## TASK ITEM
Output the data in full. Keep every word exact and exclude the pictures.

## COLLECTED MATERIAL
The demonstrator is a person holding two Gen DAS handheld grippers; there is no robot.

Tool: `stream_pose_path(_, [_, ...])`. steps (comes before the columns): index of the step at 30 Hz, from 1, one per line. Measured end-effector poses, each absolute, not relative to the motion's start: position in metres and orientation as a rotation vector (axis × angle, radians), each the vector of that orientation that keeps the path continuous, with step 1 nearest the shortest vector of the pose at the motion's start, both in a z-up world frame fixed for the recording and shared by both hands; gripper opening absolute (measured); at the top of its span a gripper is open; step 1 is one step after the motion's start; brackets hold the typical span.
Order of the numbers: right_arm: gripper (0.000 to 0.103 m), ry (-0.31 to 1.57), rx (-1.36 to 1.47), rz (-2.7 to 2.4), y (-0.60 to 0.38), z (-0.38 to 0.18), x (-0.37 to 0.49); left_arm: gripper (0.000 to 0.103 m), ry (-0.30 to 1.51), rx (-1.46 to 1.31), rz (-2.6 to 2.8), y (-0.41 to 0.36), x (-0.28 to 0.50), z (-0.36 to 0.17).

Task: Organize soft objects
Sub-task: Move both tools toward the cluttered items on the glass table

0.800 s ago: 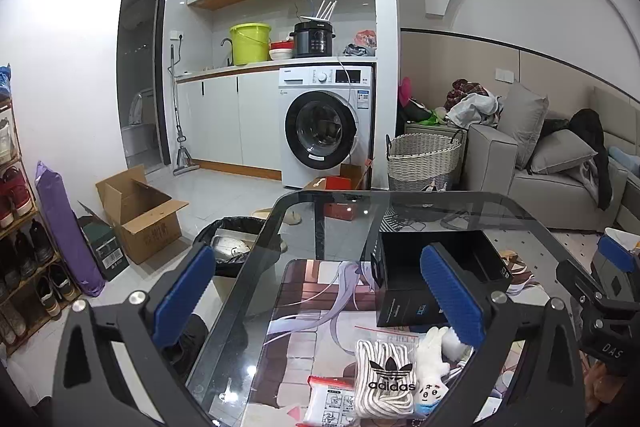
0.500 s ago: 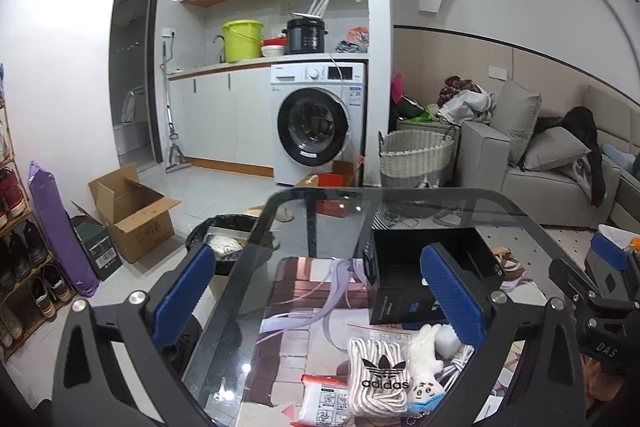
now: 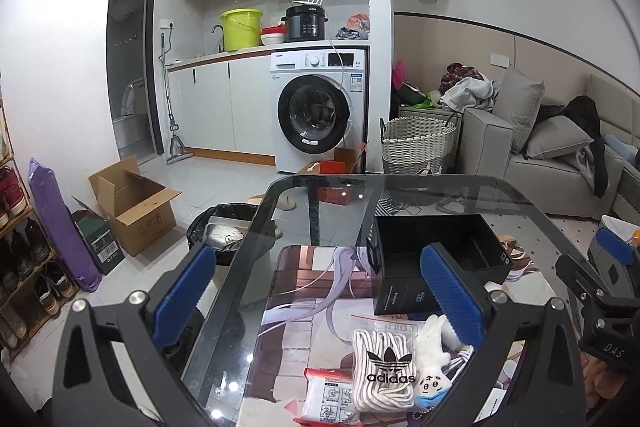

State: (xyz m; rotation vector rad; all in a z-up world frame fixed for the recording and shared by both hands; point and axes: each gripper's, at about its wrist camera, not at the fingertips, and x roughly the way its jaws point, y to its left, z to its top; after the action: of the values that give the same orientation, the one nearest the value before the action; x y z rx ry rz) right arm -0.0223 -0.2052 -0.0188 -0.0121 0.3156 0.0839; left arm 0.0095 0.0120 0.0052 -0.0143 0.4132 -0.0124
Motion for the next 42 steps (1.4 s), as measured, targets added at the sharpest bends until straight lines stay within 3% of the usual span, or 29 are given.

## WRITTEN SOLUTION
The demonstrator is a person holding two Gen DAS handheld grippers; there is no robot.

Tool: `stream_pose_path(_, [_, ...])`. steps (comes before the columns): index of the step at 30 Hz, from 1, one per line. Measured end-effector poses, each absolute, not relative to the motion's start: position in metres and orientation as a rotation vector (axis × angle, radians), each the vector of that orientation that keeps the path continuous, with step 1 nearest the shortest vector of the pose at the motion's start, both in a z-up world frame fixed for the recording and shared by both hands; gripper opening absolute (measured); at the top of its span a gripper is open; step 1 is one step after the motion's start; brackets hold the typical span.
Order of the numbers: right_arm: gripper (0.000 to 0.103 m), ry (-0.31 to 1.57), rx (-1.36 to 1.47), rz (-2.7 to 2.4), y (-0.60 to 0.38), z (-0.38 to 0.18), x (-0.37 to 0.49); left_arm: gripper (0.000 to 0.103 m), ry (-0.30 to 1.51), rx (-1.46 to 1.31), rz (-2.6 to 2.8), y (-0.41 to 0.36), x (-0.28 to 0.50), z (-0.36 to 0.17).

Task: Organize soft objects
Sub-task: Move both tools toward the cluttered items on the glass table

0.800 s ago: 
0.500 s ago: 
now: 

State: (xyz m; rotation vector rad; all in a z-up world frame fixed for the recording and shared by both hands; point and axes: each gripper's, at about its wrist camera, not at the fingertips, and x roughly the way its jaws point, y to its left, z to its top; after the action: of the values that give the same orientation, the one nearest the value before the action; x y z rx ry rz) right arm -0.0223 -0.2052 -0.0188 -0.0121 0.3156 0.0839; left arm 0.0095 0.0120 0.0052 -0.0143 0.4132 -0.0124
Motion for the next 42 steps (1.4 s), as measured, targets added at the sharpest bends until straight lines stay within 3% of the usual span, or 29 are given.

This completes the output.